ASSIGNMENT
Omit all pictures, then repeat the listing exactly.

SUPPLIED MATERIAL
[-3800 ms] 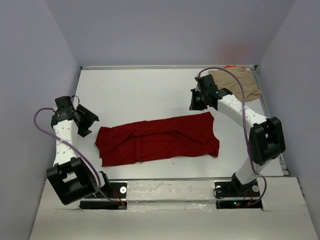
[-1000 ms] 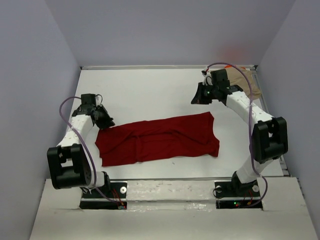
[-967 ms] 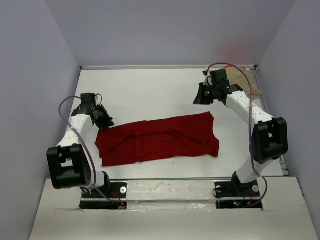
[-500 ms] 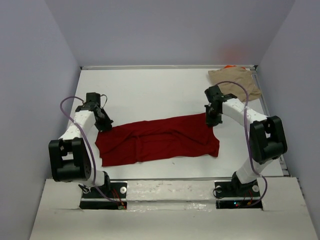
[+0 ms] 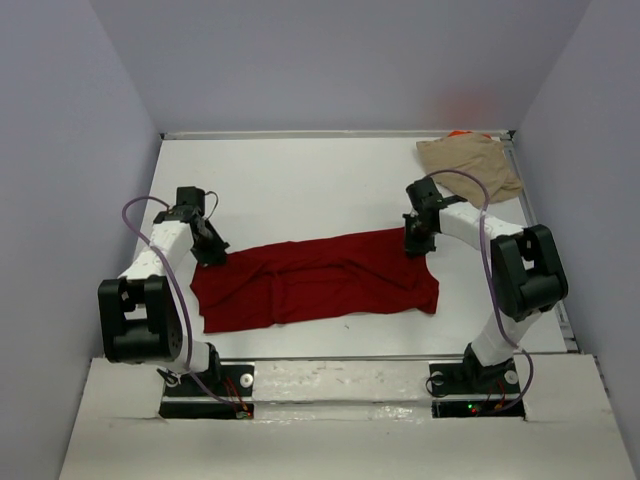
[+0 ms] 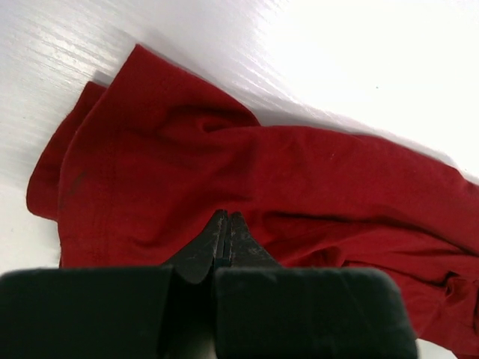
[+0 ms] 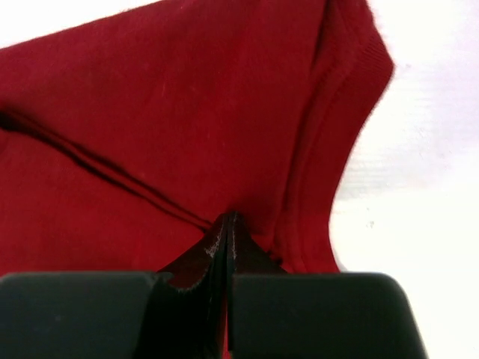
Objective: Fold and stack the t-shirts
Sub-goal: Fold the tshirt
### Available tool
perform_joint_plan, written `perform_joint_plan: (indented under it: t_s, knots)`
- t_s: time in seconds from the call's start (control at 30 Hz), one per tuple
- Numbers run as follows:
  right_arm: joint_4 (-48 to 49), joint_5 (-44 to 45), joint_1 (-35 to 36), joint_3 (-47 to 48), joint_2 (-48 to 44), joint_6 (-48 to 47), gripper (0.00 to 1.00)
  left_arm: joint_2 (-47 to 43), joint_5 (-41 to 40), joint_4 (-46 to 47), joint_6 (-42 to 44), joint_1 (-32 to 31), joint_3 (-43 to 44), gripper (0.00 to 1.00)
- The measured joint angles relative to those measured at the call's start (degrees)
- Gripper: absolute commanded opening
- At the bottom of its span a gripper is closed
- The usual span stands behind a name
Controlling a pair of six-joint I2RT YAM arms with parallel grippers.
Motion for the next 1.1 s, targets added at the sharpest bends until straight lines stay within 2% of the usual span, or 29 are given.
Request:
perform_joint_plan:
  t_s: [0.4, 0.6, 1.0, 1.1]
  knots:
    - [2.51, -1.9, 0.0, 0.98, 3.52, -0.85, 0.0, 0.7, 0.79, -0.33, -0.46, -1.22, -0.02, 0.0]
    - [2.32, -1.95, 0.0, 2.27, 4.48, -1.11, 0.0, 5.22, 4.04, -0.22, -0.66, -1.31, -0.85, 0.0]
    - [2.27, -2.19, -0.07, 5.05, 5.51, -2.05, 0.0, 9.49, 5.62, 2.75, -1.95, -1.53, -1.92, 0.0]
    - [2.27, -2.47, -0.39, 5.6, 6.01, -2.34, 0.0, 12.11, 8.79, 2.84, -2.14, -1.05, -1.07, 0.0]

WRITTEN SOLUTION
[-3800 ms] 
[-1000 ms] 
[-967 ms] 
[-500 ms] 
[+0 ms] 
[+0 ms] 
[+0 ms] 
Objective: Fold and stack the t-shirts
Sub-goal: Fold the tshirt
### Available tool
perform_joint_plan, written `perform_joint_plan: (indented under it: t_s, knots)`
- t_s: time in seconds from the call's start (control at 30 Hz), one per tuple
- Numbers run as follows:
  right_arm: joint_4 (-48 to 49), joint_5 (-44 to 45), joint_1 (-35 to 36), joint_3 (-47 to 48), joint_2 (-48 to 44), joint_6 (-48 to 47), gripper (0.00 to 1.00)
  left_arm: joint_2 (-47 to 43), joint_5 (-41 to 40), joint_4 (-46 to 47), joint_6 (-42 to 44), joint_1 (-32 to 31), joint_3 (-43 to 44), gripper (0.00 to 1.00)
- The measured joint angles relative to those measured at the call's start (degrees)
- Gripper: absolute commanded opening
- At the bottom of its span a gripper is closed
- The usual span stands behind a name
Controlling a pair of six-joint I2RT YAM arms with parallel grippers.
Motion for the next 1.1 s, targets added at the sharpest bends until straight lines stay within 2% of the usual span, or 29 are given.
Request:
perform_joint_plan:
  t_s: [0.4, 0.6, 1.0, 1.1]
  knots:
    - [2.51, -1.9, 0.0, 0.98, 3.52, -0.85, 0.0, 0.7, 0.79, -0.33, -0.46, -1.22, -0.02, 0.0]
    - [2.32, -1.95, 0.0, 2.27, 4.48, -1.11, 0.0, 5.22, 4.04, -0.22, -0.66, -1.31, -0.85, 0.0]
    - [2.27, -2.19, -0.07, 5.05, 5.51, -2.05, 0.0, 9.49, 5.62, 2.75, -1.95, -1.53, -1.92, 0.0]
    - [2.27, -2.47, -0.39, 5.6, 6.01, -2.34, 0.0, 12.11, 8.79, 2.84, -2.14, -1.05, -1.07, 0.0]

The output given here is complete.